I get the same error . Found out I had old version of pip . I fixed the error by simply upgrading the pip .

Try to uninstall your virtualenv and virtualenvwrapper and install it again using pip in version 2.7 (I think).

I encountered the same error and I just did this and solved my problem.

I using U

In my case, adding this line into my .zshrc file did the trick,

export VIRTUALENVWRAPPER_PYTHON=/usr/local/Cellar/python/2.7.13/bin/python2.7

I just had to make sure that /usr/local/bin/python existed.

For me it was a simple:

ln -s /usr/local/bin/python2.7 /usr/local/bin/python

Even though there is an accepted answer I thought I would put what fixed it for me.

Firstly I installed Python and had just upgraded it via Homebrew. I am also using ZSH so if some bits don't quite match your output then that might be why.

By running brew info python and looking through the output I found the following nice bit of information:

If you wish to have this formula's python executable in your PATH then add
the following to ~/.zshrc:
export PATH="/usr/local/opt/python/libexec/bin:$PATH"

So I added this to my terminal startup script as shown and the error n longer displays.

Note: I inserted this into another part of my PATH and the error persisted on start up.

Ran into a similar issue after installing Conda/Anaconda project. This question was quite helpful in resolving my issue on MAC.Resolving the issue had my .zshrc relevant portion looking like this:

export VIRTUALENVWRAPPER_PYTHON=$HOME/Applications/conda/bin/python
source $HOME/Applications/conda/bin/virtualenvwrapper.sh

This is depended on where I have conda installed and you'll have to figure that in your own case. To get the specifics for your given environment depending on where you've installed anaconda you can use the following:

$  ~/ -name virtualenvwrapper.sh # to see where you have this. May already be prefilled in your shell profile[.zshrc or .profile]


$ which python   # to know the default python your project or rather where conda has installed python for you

DON'T FORGET TO UNINSTALL AND INSTALL virtualenv and virtualenvwrapper as highlighted in other answers.

Just bumped into this issue on a Centos 7.4.

None of the above answers suited my case. After quite a bit of digging around I pinpointed this to too-strict file permissions in python libs (I guess python installation on Centos differs a bit from other POSIX systems).

So, if everything else fails you might want to check that your python libs are readable by the user you're trying to run virtualenvwrapper with.

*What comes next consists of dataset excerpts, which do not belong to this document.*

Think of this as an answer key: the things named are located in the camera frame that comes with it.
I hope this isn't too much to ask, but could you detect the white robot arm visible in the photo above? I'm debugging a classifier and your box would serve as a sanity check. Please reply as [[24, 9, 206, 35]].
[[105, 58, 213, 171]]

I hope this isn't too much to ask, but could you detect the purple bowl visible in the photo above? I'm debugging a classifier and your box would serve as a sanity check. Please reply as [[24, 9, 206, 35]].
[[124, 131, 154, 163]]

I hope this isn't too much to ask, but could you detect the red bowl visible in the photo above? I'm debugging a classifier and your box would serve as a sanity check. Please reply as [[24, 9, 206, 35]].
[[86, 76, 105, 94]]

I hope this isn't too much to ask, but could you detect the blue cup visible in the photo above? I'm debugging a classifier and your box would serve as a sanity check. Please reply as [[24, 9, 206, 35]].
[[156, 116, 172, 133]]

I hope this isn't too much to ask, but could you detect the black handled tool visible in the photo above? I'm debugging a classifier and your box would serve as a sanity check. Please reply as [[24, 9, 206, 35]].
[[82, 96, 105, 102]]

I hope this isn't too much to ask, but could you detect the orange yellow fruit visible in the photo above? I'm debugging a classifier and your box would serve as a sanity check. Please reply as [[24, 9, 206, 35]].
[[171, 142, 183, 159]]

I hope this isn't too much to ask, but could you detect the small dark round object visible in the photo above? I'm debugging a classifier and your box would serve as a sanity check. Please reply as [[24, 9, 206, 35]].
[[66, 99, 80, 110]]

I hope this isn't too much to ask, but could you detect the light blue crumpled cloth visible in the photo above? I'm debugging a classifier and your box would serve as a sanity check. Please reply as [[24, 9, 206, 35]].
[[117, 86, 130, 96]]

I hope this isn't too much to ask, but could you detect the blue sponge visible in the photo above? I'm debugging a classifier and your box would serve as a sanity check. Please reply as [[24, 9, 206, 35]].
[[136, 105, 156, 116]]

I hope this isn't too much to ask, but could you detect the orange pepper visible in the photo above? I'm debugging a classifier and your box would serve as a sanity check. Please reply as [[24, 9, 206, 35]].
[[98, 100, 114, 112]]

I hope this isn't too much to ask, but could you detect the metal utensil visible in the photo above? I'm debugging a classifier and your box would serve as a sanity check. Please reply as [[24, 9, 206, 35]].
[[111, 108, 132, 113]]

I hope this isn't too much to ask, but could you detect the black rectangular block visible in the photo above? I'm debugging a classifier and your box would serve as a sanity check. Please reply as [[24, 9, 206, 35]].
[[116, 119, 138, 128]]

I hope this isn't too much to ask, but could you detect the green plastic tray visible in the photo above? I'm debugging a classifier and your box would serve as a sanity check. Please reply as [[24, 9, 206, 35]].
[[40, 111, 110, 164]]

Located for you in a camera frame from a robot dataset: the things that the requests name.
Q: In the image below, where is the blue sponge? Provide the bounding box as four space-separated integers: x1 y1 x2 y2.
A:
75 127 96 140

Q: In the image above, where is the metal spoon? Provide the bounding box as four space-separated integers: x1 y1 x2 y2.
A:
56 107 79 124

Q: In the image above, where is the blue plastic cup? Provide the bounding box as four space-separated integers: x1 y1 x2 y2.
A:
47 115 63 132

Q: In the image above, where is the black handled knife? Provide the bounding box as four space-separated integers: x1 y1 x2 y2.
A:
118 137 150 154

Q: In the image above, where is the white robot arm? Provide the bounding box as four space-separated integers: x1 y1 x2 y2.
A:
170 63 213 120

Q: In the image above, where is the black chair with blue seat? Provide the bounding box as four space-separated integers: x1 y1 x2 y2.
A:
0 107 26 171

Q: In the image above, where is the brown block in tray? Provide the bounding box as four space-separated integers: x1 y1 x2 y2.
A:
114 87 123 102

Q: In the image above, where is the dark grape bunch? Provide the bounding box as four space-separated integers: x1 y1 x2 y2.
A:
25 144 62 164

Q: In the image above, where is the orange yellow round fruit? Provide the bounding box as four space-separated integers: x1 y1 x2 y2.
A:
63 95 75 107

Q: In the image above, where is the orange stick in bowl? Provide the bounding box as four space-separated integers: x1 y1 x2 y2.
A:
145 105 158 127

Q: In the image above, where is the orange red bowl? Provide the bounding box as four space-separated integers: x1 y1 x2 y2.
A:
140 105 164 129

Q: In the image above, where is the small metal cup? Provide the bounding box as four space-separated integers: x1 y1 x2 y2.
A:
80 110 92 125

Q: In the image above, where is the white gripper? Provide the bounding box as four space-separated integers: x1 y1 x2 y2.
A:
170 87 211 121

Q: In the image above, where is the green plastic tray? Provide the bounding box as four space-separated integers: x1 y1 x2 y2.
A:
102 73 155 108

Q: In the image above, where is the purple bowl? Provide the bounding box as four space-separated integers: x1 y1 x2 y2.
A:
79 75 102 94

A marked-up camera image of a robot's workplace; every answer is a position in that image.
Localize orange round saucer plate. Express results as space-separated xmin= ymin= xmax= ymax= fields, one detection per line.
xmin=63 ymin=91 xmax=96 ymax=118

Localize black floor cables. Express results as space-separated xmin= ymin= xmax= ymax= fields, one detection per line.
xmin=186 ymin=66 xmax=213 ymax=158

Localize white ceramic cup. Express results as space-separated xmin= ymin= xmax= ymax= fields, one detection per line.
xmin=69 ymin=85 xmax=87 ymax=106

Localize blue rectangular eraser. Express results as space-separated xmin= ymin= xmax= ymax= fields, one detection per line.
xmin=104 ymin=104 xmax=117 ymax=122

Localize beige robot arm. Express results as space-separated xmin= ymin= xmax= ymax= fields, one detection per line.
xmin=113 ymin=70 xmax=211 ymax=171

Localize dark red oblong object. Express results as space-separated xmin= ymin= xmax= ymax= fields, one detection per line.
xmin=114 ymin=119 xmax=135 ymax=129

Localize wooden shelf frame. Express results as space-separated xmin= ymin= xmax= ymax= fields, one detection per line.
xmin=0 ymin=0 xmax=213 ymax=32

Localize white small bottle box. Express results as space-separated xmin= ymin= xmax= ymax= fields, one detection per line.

In particular check: /usr/lib/python3.6 /usr/lib64/python3.6 (amend the paths for different python versions).

If you see that group and others lack read and execute permissions in there then add them: sudo chmod og+rx -R /usr/lib/python3.6 sudo chmod og+rx -R /usr/lib64/python3.6

Note: I'm not sure whether this works against a Centos security policy but it's probably safe as long as you don't give write persmisions.

In my situation (OS X 10.13.6), this did it

brew install python2 --upgrade

For anyone using Ubuntu 18.04 and Python 3+, this did the trick for me:

which python3 # outputs /usr/bin/python3
export VIRTUALENVWRAPPER_PYTHON=/usr/bin/python3
source `which virtualenvwrapper.sh`

I had the same problem as this one and spent so much time on configuring out what was wrong. And I finally found out what was wrong.

First I looked for where virtualenvwrapper folder exists. In my case /usr/local/lib/python3.7/site-packages. Inside the folder is hook_loader.py that caused the error.

Next, I used python script.

python3


import sys;print('\n'.join(sys.path))

I couldn't find the /usr/local/lib/python3.7/site-packages directory so, at last I wrote,

export PYTHONPATH=$PYTHONPATH:/usr/local/lib/python3.7/site-packages

to .bashrc file. Done.

Meaning of PYTHON PATH

As you can see in above link, PYTHONPATH augment the default search path for modules.